1. I’ve been meaning to write an e-book on just this question, but I’ll try and briefly summarize it here.
For that season, I was training for ISMF-format skimo races. That includes 4-6′ sprints, 30-45′ verticals, and 90-120′ individual races. In order to do that, I wanted to give myself more “gears” to work with. So using a Canova-esque approach, I used speeds between 70% and 130% of aerobic threshold plus sprints. The fastest and slowest paces were emphasized in the beginning of the cycle and then both ends of the spectrum moved toward race pace as I got closer to race season.
* Sprints: 6x 8″ progressing to 8x 10″ or 4x 15″ with 2-3′ passive rests
* 130%: 30-30s with the recovery interval at 65%. Starting with (2) 10x progressing to (1) 24x
* 117%/110%: Work intervals at 117% with the “recovery” interval at 110%. Durations starting at 1’/3′ and progressing to 3’/1′. Very hard! And very good prep for short sprint format events.
* 105-107%: Typical AnT work
* 97-103%: Aerobic threshold work alternating above and below, starting at 4′ and progressing to 12′. (Note: My AnT and AeT thresholds are just under 5% apart, so these are almost as tiring as AnT work.)
* 90-97%: Long intervals at the beginning of long sessions or on their own for shorter sessions.
* 80-90%: Medium length sessions at a constant intensity
* 70-80%: Super easy. Most of my volume was in this range.
* < 70%: Super duper easy. The second biggest chunk of volume.
2. This is the 117%/110% of AeT range, ideally dialed in with an event-specific time trial. Then the work interval is about 92-93% of TT pace and the recovery interval is 85-88% of TT pace. The typical format is five alternations, lactate sample, five more, then another sample.
Note that the “recovery” interval is about AnT intensity, so these are very stressful. If there’s a big gap between AnT and AeT, these intervals will likely erode a base fairly quickly (a la Crossfit or worse).
3. I used max sessions early on and tried to maintain them throughout the year. I think it’s best to use max before ME work.
For ME, I used the first of the two progressions that are described in Verkhoshansky’s Block Training System. It took me two summers to get strong enough to get through the progression.
The progression uses 35-45% of max squat for weight, half-squat jumps and split-squat jumps, high volume reps, short rest intervals and long recovery intervals. After the progression, my legs felt much, much stronger.
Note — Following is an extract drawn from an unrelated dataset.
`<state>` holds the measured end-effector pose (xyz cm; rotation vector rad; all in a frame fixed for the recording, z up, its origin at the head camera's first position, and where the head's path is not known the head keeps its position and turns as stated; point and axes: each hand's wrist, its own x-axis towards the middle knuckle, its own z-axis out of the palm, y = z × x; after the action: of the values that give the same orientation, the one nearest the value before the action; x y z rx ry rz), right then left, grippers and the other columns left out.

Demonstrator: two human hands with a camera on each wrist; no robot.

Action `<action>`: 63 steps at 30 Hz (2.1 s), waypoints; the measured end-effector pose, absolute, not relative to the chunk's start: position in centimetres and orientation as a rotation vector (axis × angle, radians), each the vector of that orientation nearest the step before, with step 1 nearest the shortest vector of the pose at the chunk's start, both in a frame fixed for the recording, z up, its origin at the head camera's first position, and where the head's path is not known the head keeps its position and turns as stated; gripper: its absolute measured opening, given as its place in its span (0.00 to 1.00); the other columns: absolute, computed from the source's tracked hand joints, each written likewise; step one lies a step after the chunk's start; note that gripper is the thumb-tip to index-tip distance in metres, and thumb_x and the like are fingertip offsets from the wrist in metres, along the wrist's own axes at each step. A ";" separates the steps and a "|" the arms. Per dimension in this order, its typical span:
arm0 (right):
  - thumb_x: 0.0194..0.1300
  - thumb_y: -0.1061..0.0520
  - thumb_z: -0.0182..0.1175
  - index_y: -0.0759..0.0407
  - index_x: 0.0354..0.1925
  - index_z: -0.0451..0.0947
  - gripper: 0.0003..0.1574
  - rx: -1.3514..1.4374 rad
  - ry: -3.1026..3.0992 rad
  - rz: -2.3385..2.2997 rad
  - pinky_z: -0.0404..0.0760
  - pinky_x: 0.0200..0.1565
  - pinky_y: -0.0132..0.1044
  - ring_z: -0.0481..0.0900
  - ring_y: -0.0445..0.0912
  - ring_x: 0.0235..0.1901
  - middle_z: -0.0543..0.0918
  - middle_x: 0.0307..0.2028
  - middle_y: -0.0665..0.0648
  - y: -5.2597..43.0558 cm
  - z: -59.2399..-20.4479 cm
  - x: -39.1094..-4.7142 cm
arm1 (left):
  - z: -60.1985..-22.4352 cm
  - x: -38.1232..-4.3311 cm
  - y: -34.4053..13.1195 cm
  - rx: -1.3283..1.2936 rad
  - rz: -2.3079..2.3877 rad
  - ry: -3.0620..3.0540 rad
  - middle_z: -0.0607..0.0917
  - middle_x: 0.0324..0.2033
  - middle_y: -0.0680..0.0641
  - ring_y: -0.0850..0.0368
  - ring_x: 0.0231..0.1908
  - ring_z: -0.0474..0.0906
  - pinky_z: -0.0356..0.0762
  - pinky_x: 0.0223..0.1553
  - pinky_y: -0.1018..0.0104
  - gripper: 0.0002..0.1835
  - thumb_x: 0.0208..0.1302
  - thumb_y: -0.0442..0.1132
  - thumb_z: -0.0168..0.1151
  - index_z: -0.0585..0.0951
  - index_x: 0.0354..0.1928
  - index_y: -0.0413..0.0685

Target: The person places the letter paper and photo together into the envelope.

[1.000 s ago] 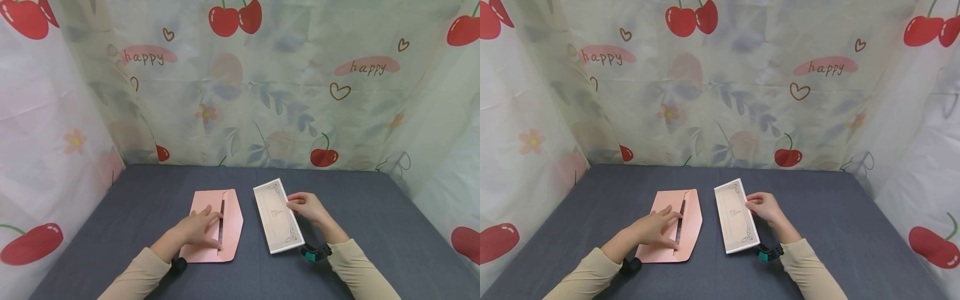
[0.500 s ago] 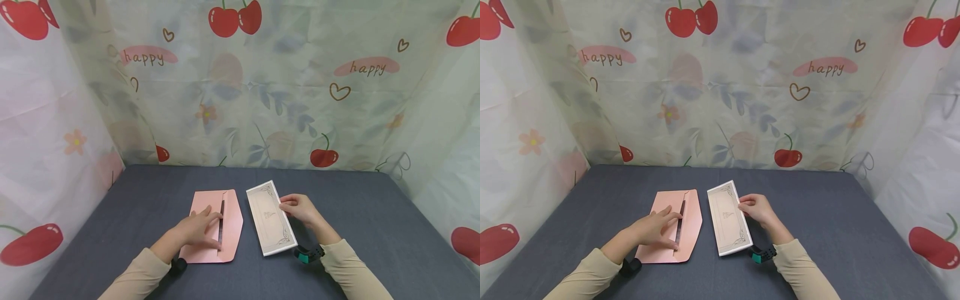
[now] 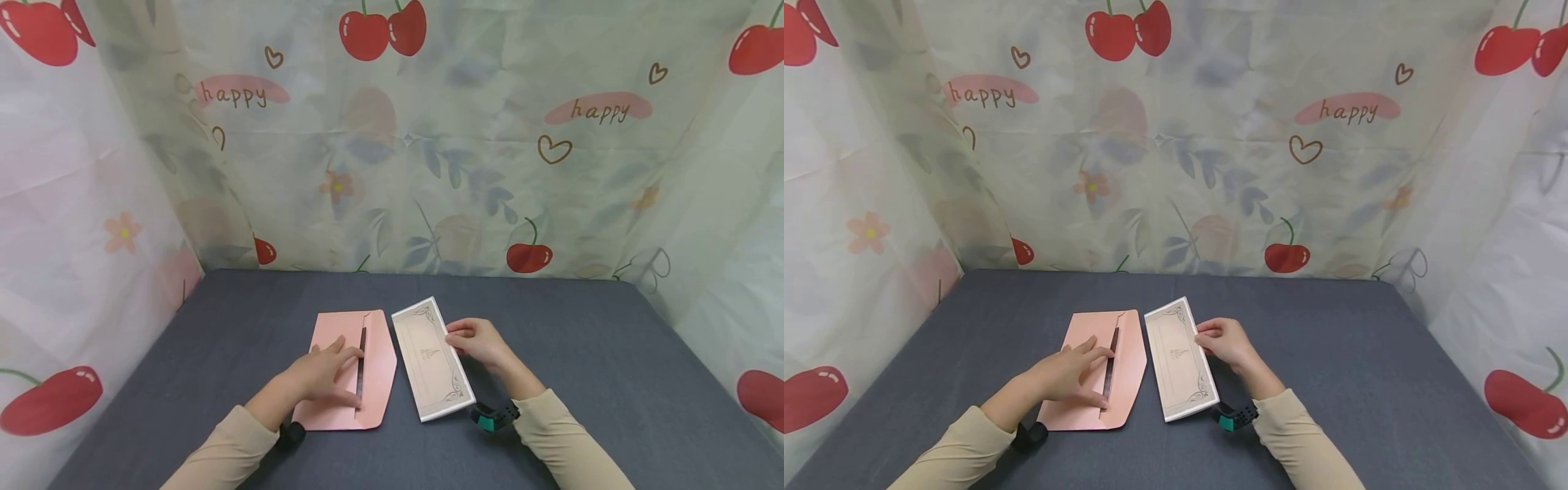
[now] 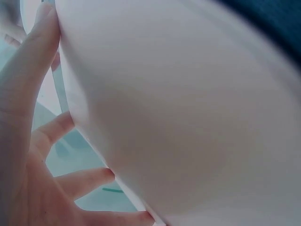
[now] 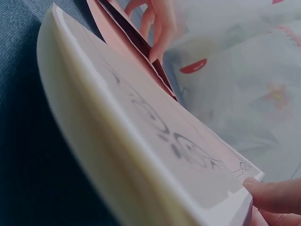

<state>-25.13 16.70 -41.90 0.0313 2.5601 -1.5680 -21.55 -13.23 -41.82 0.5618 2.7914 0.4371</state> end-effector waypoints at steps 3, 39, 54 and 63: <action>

4. The UA progressions are very similar to the Verkhoshansky protocol, but with less weight and higher cadence to make them more run- and skimo-specific.
I never used weighted carries because they’re too slow and the cadence is too low. They would be appropriate for mountaineering objectives, but not for running or skimo.
As I mentioned, it’s on my to-do list to write a longer description of this process. Hopefully I get around to it!